Endurance. It's not a word this culture readily embraces. Researchers have coined the words grit, sweat equity, and stick-with-it-ness in the past five years in search of a way to communicate to a new generation--a microwaveable, give-it-to-me-now, viral, instant, digital, fast-paced generation--that they are finding the most successful people in life have this quality.  The most successful people in our world today practice what the Bible has defined for centuries as endurance.

"We count those blessed who endured. You have heard of the endurance of Job and have seen the outcome of the Lord’s dealings, that the Lord is full of compassion and is merciful." James 5:11

To choose to live your life as a Jesus-follower, a Bible-believing Christian, is to embrace the idea and concept and commitment to the character quality of endurance. (Hebrews 12:1--It's a marathon mindset.) And character qualities require years of character development through circumstances, situations, highs, and lows.  If you're trying on Christianity as a trend, fad, quick fix, or just something your friends are doing, I'm afraid you might be sorely disappointed, so please don't become a hater if you're not even going to stick it out through the end of high school, college, etc. to see what Jesus is really all about.
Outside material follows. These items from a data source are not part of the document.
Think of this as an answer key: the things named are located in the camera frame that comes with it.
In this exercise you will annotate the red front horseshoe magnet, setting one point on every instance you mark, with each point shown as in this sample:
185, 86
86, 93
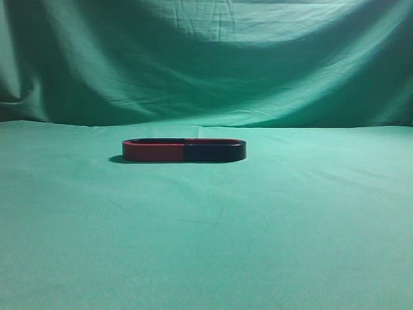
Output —
154, 149

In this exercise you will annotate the green cloth backdrop and cover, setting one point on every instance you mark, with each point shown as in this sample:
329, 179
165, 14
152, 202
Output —
317, 216

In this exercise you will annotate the blue front horseshoe magnet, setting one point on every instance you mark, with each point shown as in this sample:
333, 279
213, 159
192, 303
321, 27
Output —
215, 150

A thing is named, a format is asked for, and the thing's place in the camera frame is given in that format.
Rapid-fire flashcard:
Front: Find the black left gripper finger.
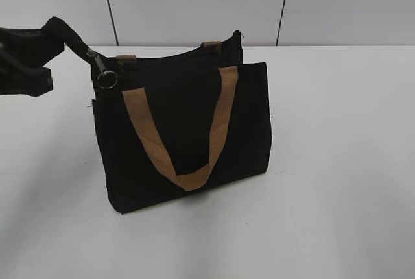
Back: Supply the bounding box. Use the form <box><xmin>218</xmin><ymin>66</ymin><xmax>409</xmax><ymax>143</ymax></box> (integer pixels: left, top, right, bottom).
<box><xmin>1</xmin><ymin>27</ymin><xmax>64</xmax><ymax>69</ymax></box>

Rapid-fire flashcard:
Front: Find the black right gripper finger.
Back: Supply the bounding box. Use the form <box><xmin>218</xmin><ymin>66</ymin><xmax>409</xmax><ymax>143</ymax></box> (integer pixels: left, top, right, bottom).
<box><xmin>1</xmin><ymin>52</ymin><xmax>53</xmax><ymax>97</ymax></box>

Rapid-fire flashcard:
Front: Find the black canvas tote bag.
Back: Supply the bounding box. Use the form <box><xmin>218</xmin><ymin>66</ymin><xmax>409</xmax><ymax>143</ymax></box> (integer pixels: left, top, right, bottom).
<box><xmin>42</xmin><ymin>17</ymin><xmax>272</xmax><ymax>214</ymax></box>

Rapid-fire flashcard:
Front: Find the tan rear bag handle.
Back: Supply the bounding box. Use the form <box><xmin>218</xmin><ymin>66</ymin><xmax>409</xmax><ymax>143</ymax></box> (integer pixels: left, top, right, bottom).
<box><xmin>115</xmin><ymin>41</ymin><xmax>222</xmax><ymax>65</ymax></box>

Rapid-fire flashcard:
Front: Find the tan bag handle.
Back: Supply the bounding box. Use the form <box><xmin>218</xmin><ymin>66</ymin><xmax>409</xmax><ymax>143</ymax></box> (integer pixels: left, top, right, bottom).
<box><xmin>123</xmin><ymin>66</ymin><xmax>239</xmax><ymax>191</ymax></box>
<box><xmin>115</xmin><ymin>41</ymin><xmax>222</xmax><ymax>65</ymax></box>

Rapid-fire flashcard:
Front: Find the tan front bag handle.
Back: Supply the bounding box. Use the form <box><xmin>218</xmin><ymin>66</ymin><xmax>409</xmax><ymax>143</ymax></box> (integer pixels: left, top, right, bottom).
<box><xmin>123</xmin><ymin>66</ymin><xmax>239</xmax><ymax>191</ymax></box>

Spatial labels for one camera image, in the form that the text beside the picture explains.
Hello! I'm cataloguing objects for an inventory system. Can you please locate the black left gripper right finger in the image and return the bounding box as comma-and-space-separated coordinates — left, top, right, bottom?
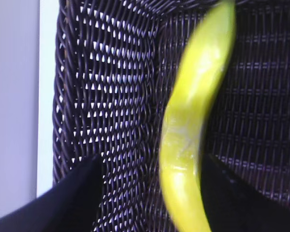
201, 155, 290, 232

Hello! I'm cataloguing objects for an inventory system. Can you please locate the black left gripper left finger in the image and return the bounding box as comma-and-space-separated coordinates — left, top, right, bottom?
0, 156, 102, 232

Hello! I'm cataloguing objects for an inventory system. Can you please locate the yellow plastic banana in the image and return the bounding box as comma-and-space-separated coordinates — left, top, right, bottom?
159, 0, 236, 232

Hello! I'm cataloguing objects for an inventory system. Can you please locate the black woven rectangular basket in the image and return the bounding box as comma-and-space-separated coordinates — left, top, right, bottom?
52, 0, 290, 232

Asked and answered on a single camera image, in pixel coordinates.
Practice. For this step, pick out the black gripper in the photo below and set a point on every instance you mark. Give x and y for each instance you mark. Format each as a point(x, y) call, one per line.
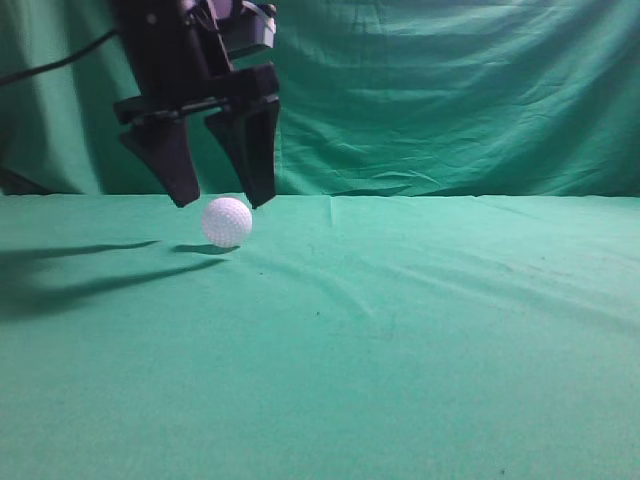
point(179, 61)

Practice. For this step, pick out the white dimpled golf ball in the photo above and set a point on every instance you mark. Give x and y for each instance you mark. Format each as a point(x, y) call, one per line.
point(227, 222)

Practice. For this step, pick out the green backdrop curtain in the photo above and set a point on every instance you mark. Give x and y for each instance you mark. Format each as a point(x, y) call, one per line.
point(409, 98)

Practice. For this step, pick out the green table cloth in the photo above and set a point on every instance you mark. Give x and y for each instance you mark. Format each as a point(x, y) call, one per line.
point(348, 338)

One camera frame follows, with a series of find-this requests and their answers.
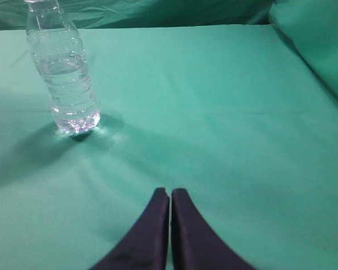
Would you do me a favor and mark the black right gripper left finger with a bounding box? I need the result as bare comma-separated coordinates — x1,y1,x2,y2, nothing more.
91,187,170,270

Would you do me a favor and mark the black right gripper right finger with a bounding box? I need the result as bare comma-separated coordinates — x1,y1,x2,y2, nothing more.
171,188,254,270

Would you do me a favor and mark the clear plastic water bottle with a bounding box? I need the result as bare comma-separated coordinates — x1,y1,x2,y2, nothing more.
26,1,100,135

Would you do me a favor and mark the green backdrop cloth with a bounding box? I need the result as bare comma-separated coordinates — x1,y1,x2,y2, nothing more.
0,0,338,110

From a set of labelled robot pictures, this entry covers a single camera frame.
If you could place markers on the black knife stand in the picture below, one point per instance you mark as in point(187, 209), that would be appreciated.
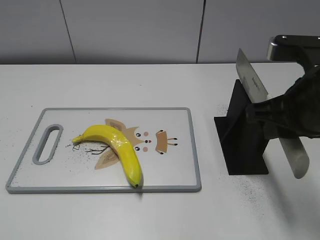
point(242, 143)

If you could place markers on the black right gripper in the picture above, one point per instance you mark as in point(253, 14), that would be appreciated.
point(295, 113)

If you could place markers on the grey rimmed white cutting board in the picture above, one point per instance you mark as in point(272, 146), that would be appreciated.
point(162, 138)

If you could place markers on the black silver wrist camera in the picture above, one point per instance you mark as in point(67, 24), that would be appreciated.
point(281, 48)

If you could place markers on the white handled kitchen knife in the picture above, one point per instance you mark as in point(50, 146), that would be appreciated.
point(293, 148)

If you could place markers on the yellow plastic banana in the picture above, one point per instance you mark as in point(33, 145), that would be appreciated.
point(122, 147)

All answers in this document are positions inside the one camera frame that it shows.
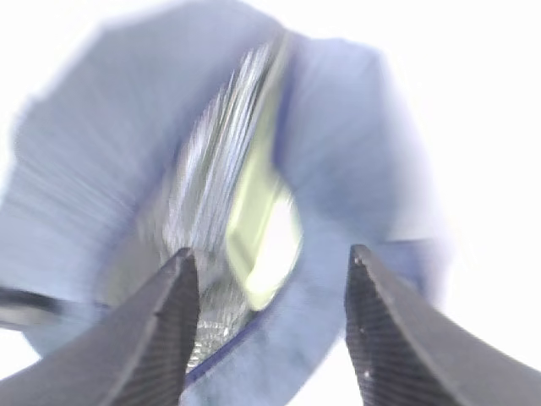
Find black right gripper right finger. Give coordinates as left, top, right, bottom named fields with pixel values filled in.
left=345, top=245, right=540, bottom=406

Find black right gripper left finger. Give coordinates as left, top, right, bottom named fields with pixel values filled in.
left=1, top=249, right=199, bottom=405

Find green lidded food container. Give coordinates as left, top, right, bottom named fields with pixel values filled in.
left=225, top=34, right=303, bottom=311

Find navy blue fabric lunch bag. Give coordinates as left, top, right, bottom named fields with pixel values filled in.
left=1, top=1, right=445, bottom=405

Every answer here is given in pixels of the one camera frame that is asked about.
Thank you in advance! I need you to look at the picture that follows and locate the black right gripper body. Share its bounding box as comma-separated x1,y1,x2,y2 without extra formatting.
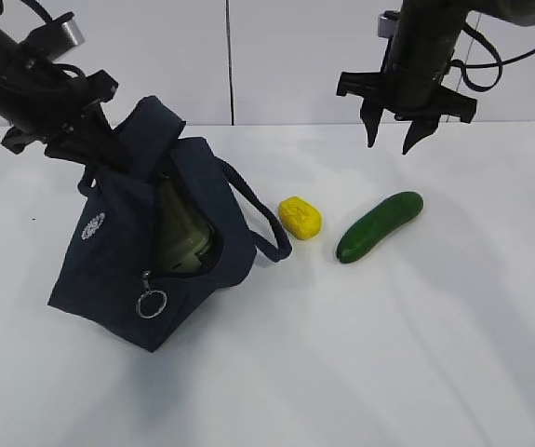
336,1,477,123

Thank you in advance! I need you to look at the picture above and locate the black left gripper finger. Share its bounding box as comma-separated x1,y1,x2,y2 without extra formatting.
85,104,130,170
45,134,108,166

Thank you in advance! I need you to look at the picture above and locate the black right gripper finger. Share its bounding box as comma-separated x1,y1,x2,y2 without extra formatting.
402,118,439,156
360,102,384,148

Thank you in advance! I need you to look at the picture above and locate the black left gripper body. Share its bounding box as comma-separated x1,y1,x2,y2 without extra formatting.
2,69,118,155

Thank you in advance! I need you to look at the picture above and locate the green cucumber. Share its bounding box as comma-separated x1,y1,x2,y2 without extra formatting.
335,191,424,264

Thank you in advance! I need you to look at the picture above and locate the yellow lemon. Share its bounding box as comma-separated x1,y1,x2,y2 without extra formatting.
278,196,322,240

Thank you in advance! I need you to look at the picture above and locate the dark navy fabric lunch bag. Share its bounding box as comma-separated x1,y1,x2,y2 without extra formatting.
48,96,292,352

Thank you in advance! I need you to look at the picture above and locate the glass container with green lid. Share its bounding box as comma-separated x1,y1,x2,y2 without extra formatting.
155,176,213,274

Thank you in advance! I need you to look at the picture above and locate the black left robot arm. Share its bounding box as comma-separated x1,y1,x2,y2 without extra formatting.
0,6,131,171

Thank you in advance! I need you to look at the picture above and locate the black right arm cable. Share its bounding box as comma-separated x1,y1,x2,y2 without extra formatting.
452,13,535,92

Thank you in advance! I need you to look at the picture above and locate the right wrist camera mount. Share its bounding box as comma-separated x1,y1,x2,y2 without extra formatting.
377,10,399,39

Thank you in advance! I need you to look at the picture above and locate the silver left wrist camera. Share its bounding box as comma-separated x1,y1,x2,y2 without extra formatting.
17,13,85,61

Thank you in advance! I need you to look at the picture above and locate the silver zipper pull ring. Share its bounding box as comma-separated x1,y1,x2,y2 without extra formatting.
136,288,168,320

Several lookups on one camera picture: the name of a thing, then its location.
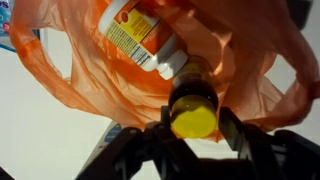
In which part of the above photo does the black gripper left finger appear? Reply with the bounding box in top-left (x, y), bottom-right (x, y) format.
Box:
top-left (75, 105), bottom-right (205, 180)

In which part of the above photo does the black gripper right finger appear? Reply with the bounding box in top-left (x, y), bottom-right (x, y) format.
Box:
top-left (217, 106), bottom-right (320, 180)

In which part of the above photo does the brown bottle with yellow lid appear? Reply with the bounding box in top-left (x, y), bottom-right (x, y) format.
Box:
top-left (167, 55), bottom-right (220, 140)

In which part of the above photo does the orange plastic bag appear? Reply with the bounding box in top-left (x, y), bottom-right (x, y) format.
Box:
top-left (9, 0), bottom-right (320, 142)

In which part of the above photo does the white bottle with white lid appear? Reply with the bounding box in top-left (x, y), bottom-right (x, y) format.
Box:
top-left (97, 0), bottom-right (190, 81)

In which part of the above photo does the blue and white packet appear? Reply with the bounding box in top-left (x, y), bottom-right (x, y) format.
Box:
top-left (0, 0), bottom-right (42, 54)
Because the best part about being a Christian is a personal relationship with your Creator, the Father who formed you in your mother's womb, numbered every hair on your head, and wrote out all your days before your parents were even thinking about having a family. (Psalm 139, Luke 12:7) As a Christian, you get to wake up every day with a purpose, a purpose that matters for all eternity (Matthew 5:13-16, 2 Corinthians 5:20), but it doesn't come packaged in ribbons and bows, most days aren't shiny and new. To be a Christian isn't a life of living the highlights reel or basking in the glory days.

Because if life hasn't taught you this yet, it will: life is hard.  Like pain, tears, grief, disappointment, frustration, anger, hatred, discontent--HARD (John 16:33). And if you want to be victorious and live a life of freedom and joy, then you need Jesus, and He's pretty clear on what that means: take up your cross and follow Him (Psalm 16:11, John 14:6, Matthew 16:24-26). Endure the journey, but keep your head up because you get to enjoy your best life in the process of that journey.

"Knowing that the testing of your faith produces enduranceAnd let endurance have its perfect result, so that you may be perfect and complete, lacking in nothing." James 1:3-4

Perfect. Complete. Lacking in nothing.  Those are some pretty strong promises.  Perfection, wholeness, worthiness--things people in this life try to attain in their own strength their entire lives.  These promises are the RESULT of the endurance of your faith. You never get results without first putting in the work. Try to short-cut your way around it all you want, but at the end of the day, consistent, balanced, committed people will always succeed where the spontaneous, overly-passionate, on-to-the-next-big-idea people will fail. I'm not saying spontaneity, passion, and innovation don't have their place, but endurance is a long-term investment, an eternal investment.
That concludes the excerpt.